🤖 AI Summary
This work addresses a key limitation of existing training-free object removal methods, which indiscriminately suppress target regions in self-attention layers and often degrade background reconstruction quality. To overcome this, the authors propose an adaptive attention suppression framework that progressively removes objects during the diffusion denoising process by dynamically modulating self-attention strength based on the estimated presence probability of the target concept. The method introduces a novel timestep-aware, token-level adaptive suppression strategy that integrates temporal-step-sensitive attention analysis with dynamic modulation, enabling high-quality object removal without any additional training. Experimental results demonstrate that the proposed approach significantly outperforms current training-free techniques across multiple metrics and even surpasses several training-based methods, achieving superior photorealism and structural consistency in the inpainted images.
📝 Abstract
Object removal aims to eliminate specified objects from images while plausibly inpainting the affected regions with background content. Current training-free methods typically block attention to object regions within self-attention layers during the image generation process, leveraging surrounding background information to restore the image. However, indiscriminate suppression of self-attention in the vacated areas can degrade generation quality, as the model must simultaneously reconstruct background content in these regions.
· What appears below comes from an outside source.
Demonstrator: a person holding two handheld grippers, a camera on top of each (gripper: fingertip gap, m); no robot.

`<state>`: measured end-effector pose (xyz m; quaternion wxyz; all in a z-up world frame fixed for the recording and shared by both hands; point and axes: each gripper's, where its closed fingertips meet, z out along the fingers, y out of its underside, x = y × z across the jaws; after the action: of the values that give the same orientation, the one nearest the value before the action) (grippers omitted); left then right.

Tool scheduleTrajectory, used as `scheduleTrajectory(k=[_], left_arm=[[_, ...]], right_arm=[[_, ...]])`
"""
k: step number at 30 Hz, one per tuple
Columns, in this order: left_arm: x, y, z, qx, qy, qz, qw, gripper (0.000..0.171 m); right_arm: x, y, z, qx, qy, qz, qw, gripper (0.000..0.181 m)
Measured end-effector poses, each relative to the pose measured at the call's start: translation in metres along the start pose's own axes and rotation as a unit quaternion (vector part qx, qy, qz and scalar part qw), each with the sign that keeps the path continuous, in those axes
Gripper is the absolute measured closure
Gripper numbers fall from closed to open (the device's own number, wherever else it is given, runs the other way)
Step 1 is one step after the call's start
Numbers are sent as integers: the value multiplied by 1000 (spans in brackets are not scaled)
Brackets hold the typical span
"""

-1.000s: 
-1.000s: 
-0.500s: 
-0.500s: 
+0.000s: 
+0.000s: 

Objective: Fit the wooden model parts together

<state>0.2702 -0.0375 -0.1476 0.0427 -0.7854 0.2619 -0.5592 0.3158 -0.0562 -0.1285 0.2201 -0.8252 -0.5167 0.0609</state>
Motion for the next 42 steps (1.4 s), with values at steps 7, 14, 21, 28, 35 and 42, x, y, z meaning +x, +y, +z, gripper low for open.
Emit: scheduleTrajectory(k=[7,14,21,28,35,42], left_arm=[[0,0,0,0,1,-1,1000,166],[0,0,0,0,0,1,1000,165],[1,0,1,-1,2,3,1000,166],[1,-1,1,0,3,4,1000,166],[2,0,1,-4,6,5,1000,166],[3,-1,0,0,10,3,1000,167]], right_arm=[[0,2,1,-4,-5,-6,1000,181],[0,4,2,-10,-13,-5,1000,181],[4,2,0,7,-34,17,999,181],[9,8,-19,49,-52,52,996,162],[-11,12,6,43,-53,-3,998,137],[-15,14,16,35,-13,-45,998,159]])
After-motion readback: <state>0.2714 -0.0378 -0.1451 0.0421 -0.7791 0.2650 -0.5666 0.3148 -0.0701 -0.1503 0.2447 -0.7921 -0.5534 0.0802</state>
To solve this conflict, we propose AdaEraser, an adaptive framework that dynamically modulates attention based on the estimated presence of target object concepts. Through analysis of self-attention map evolution across denoising timesteps before and during removal, we develop a token-wise adaptive attention suppression strategy. This approach enables progressive perception of object removal throughout the denoising process, with the suppression strength in self-attention layers adjusted adaptively. Extensive experiments demonstrate that AdaEraser achieves superior performance in object removal, outperforming even training-based methods.